_Work instructions_
Go over the records and copy every line with the string "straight".

_Record excerpts_
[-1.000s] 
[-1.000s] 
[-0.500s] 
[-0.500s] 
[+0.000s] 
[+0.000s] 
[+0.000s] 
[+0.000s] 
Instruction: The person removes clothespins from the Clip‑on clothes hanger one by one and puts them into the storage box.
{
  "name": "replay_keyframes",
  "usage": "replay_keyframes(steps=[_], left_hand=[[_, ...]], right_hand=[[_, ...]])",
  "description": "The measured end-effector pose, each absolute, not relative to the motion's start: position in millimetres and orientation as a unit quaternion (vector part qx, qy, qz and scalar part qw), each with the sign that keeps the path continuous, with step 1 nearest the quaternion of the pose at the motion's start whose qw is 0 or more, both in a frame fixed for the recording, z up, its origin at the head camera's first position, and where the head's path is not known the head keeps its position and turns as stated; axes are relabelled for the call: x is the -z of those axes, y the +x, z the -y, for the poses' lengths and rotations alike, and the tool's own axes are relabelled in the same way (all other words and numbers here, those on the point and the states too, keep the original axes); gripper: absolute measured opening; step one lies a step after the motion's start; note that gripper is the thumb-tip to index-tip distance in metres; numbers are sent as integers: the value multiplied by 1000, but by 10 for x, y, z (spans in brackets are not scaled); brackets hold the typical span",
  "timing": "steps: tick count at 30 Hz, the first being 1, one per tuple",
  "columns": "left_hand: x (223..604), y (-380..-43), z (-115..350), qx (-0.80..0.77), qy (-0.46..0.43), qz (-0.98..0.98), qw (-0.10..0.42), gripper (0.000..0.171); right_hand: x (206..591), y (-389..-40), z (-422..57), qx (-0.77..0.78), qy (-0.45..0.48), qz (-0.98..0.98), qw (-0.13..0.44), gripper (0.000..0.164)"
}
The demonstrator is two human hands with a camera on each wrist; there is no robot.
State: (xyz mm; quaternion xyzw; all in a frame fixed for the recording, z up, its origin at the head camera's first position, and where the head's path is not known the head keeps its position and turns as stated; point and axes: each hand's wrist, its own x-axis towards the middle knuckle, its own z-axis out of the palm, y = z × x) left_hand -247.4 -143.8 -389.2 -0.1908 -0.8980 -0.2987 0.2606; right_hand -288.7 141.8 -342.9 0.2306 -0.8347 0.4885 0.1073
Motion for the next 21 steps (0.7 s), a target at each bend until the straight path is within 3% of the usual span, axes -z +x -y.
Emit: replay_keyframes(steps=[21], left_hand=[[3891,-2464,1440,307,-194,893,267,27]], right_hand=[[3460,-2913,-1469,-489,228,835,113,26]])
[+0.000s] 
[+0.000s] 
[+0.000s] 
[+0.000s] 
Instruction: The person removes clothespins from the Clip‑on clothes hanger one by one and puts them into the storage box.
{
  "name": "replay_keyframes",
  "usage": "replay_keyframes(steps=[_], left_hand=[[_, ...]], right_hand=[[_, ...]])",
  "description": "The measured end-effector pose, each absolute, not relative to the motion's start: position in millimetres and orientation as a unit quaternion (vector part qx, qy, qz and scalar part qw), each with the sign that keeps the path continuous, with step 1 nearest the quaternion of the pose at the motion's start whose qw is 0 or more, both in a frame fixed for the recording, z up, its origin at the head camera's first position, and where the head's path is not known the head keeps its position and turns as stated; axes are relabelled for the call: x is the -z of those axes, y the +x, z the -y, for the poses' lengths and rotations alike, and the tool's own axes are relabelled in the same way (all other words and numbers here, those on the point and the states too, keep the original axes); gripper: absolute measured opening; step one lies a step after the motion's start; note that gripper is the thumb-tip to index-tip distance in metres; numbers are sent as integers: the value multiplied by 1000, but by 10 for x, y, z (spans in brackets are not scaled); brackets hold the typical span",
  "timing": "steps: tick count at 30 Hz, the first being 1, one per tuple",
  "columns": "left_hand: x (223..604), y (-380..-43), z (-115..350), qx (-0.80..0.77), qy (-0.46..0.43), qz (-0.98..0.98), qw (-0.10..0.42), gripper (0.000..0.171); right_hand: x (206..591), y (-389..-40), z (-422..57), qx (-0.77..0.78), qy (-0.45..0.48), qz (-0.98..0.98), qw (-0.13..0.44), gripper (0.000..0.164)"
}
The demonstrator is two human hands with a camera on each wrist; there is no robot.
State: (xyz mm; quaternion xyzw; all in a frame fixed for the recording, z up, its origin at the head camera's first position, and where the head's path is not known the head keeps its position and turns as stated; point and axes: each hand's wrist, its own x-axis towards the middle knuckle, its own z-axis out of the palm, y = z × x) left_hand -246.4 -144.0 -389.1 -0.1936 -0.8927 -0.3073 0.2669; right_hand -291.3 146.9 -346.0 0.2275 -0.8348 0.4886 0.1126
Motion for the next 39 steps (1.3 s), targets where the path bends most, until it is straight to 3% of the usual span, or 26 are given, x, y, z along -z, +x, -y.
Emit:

_Answer for this exercise_
Motion for the next 21 steps (0.7 s), a target at each bend until the straight path is within 3% of the usual span, axes -z +x -y.
Motion for the next 39 steps (1.3 s), targets where the path bends most, until it is straight to 3% of the usual span, or 26 are given, x, y, z along -z, +x, -y.

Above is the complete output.